Prompt book chosen by my daughter, Miller.
(For the record, replacing a chalk board is more expensive than you might think.)
(But I wasn’t going to tell Bernice that.) (And neither was Viv.) (It had to be our secret.) (You should know that none of us were good at keeping secrets.)
“We can’t just leave it like this,” Bernice said, putting her hand on her full hip. “It literally has the word ‘A SUICIDE IS COMING’ carved into it.”
I bit my lower lip till it bled. (It’s a thing I do. You know, to remind me I’m alive; that things inside me, like blood, flow even though my outsides feel like cement blocks. Mostly immoveable.)
“Mr. L’s gonna call a mental health day for the entire school,” Viv said, rolling her eyes. “Doesn’t he know that a mental health issue cannot be solved by a day of pyjama wearing and reading paper books.
She was right. (But I liked wearing my pjs to school, and I really, really liked reading paper books.) I shrugged my shoulders.
“Look, we should just tell Mr. Brogen that the chalkboard was like this when we came in to clean it,” Bernice said. “It’s not a lie. And, we don’t know who did it, so we can tell him that too. I don’t see what the big deal is.”

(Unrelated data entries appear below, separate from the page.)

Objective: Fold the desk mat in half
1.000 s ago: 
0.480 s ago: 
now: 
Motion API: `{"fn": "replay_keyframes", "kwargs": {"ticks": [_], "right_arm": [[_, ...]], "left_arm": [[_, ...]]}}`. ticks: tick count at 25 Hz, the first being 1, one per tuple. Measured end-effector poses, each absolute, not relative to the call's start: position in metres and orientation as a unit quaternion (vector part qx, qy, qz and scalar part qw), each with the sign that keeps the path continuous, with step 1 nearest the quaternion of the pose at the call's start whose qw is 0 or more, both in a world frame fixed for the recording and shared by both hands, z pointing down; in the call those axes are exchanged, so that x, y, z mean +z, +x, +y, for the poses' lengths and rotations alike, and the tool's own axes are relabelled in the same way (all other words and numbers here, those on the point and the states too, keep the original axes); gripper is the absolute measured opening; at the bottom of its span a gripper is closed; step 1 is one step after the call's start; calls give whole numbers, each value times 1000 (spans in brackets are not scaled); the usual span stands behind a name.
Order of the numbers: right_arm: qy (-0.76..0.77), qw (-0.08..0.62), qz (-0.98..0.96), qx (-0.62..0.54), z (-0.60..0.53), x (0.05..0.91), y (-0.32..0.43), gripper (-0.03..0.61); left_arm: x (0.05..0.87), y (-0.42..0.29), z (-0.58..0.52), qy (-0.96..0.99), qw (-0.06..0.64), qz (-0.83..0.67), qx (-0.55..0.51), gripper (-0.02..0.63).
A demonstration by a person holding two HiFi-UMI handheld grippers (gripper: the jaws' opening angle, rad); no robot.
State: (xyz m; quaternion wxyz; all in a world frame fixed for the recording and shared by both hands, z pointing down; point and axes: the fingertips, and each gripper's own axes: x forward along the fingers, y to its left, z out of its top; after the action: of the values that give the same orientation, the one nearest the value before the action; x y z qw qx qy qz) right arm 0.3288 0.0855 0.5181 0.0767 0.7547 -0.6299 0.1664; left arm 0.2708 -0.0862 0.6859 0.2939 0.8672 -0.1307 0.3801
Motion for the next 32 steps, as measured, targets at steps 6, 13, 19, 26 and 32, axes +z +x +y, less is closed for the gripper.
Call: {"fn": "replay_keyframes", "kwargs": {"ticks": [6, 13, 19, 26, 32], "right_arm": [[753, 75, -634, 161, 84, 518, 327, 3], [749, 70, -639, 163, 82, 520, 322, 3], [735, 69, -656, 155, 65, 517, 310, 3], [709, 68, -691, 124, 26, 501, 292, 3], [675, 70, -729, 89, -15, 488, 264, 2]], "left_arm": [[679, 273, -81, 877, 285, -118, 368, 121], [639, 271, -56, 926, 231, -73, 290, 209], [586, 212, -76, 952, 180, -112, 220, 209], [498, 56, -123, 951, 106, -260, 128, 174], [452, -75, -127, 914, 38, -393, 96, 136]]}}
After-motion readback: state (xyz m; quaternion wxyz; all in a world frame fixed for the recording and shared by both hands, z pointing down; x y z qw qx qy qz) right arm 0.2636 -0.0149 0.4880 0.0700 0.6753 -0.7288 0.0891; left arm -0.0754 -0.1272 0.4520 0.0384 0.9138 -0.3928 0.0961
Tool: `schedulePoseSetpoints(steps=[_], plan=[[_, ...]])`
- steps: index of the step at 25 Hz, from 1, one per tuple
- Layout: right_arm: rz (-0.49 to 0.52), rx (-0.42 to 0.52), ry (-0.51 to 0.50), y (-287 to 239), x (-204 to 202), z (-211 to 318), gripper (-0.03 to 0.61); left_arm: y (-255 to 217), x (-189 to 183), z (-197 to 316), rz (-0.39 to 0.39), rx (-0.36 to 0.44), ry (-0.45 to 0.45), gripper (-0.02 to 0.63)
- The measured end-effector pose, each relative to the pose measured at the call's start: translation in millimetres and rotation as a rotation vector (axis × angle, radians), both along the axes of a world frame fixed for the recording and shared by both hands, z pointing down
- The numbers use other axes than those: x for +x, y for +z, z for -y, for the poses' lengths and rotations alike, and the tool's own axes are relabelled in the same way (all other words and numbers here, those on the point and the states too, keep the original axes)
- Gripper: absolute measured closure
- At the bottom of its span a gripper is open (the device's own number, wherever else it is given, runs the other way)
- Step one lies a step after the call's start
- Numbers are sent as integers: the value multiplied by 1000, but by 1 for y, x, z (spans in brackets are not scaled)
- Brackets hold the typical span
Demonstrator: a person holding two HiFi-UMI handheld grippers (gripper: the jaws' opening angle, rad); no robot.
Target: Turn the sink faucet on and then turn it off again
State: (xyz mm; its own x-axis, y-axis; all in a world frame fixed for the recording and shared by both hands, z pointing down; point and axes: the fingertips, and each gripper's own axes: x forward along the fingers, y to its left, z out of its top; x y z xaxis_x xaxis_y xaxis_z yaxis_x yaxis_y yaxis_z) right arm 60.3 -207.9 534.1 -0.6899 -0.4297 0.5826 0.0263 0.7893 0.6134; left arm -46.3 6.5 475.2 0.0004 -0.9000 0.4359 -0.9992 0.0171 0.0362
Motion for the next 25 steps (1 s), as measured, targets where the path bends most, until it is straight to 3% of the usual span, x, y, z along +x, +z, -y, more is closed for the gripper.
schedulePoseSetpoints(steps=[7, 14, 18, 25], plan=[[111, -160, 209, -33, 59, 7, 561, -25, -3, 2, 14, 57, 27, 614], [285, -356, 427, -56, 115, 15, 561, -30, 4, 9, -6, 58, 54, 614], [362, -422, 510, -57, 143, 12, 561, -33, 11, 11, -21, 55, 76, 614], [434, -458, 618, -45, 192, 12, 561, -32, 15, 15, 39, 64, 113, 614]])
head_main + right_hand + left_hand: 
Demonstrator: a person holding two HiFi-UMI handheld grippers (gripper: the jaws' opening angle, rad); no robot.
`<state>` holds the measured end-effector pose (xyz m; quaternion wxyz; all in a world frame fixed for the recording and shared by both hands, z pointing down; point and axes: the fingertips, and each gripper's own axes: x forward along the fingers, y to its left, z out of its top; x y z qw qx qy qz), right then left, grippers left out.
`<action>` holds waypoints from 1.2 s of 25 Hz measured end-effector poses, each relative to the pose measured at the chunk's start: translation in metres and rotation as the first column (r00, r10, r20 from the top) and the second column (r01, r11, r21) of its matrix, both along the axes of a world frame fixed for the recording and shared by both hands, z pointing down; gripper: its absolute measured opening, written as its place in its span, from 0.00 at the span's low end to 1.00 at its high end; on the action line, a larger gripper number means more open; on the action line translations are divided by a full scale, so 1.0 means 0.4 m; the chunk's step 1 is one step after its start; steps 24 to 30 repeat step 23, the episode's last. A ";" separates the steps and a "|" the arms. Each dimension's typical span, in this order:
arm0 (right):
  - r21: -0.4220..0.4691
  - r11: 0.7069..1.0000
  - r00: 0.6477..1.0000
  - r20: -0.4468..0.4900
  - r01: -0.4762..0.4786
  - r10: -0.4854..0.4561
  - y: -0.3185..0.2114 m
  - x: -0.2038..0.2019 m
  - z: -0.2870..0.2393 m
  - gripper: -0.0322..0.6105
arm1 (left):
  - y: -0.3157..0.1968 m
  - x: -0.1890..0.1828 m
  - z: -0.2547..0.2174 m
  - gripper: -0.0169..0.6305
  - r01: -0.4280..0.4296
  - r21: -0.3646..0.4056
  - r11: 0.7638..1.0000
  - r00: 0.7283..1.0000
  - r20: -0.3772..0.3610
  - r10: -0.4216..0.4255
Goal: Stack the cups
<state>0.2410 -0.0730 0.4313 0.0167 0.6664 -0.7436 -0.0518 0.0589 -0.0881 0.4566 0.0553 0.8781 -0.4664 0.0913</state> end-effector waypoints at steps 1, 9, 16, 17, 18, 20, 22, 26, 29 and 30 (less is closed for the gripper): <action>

(The Big Deal, Bernice, is that someone in our school is contemplating suicide. That is a Big Deal. Someone is reaching out for help, Bernice.) (I didn’t say.)
“You’re right about telling Mr Brogen. And you’re right that Mr. L will likely call a mental health day. But you’re wrong about it not being a big deal,” I finally said.
Viv looked at the clock above the chalkboard. “Shit, we better go now before the bell rings.”
I tilted my head to the side. There was something familiar about the way the letters were carved. (I wasn’t sure what, but there was something. I didn’t mention it.)
“We can’t leave it like this,” I said. “I mean, it’ll cause…you know, a ruckus.”
“A ruckus?” Bernice blew a laugh out her nose. “Nice word, nerd.”
(It was a nice word. I am a nerd. Hashtag proud.)
Viv walked to the back of the classroom, and started rummaging through a stack of bins. “We’re in the drama room, peeps, there’s gotta be a costume or blanket or something we can throw over the board to cover it.”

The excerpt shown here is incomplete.